Ad sales on such devices will reach an estimated $5 billion by 2005--less than a third of the estimated $16 billion for online advertising in the same year. Broken out, wireless advertising sales will reach $700 million by 2005 and interactive TV ad sales will reach $4 billion, the report said.
The estimates run contrary to sweeping optimism in the wireless ad industry, which is overflowing with technology companies hoping to deliver targeted ads to consumers via mobile phones, interactive TV and Net kiosks. But the industry faces high hurdles in the United States because consumers have yet to accept the idea of receiving promotions through the limited and captive space of a handheld device.
"Marketers that believe they can overcome the limitations of interactive and wireless devices as branding vehicles miss the point," Jupiter senior analyst Marissa Gluck said in a statement. "Post-PC ad opportunities are a need-to-have for a few categories of advertisers and only a nice-to-have for most."

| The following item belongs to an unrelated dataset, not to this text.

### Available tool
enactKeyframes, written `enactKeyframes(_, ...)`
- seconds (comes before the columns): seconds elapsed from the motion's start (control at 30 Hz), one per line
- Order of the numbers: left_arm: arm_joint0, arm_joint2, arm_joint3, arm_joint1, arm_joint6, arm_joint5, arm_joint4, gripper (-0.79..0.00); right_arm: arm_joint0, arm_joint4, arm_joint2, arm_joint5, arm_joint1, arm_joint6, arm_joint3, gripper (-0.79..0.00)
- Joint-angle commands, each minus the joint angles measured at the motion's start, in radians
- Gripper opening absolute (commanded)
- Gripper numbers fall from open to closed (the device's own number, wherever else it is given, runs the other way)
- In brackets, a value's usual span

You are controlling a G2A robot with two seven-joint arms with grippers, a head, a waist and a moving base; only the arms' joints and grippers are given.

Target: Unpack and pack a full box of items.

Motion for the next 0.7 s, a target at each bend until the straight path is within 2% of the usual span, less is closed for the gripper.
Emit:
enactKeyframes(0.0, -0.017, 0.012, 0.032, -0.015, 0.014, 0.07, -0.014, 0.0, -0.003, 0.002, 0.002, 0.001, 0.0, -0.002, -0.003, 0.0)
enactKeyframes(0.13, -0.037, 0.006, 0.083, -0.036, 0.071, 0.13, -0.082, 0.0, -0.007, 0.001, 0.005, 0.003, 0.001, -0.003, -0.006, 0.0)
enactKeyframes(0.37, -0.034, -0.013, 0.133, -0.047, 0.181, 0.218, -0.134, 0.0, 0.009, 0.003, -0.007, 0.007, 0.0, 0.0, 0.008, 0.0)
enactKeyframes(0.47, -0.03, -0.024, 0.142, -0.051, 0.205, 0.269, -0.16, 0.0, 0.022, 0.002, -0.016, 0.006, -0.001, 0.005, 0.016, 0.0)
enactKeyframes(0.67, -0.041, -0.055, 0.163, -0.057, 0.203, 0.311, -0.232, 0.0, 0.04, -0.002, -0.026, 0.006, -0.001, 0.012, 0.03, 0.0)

To advertise effectively outside the PC, marketers will have to look at the consumers' needs vs. their demographics on various devices, Jupiter said. For example, consumers using a cellular phone are interested in receiving time- and location-sensitive information and will most likely ignore advertising.
Illustrating the point, a Jupiter survey showed that about 46 percent of consumers wouldn't accept advertising on their mobile phone or PDA in exchange for any type of compensation. But 36 percent said they would agree to accept ads in exchange for subsidized content or access.
Further stunting wireless advertising's growth, marketers will remain tepid on the medium because of a lack of industry standards and generally unclear results via such mediums, Jupiter said. Continuing popularity of the personal computer will also eclipse future spending on non-PC devices.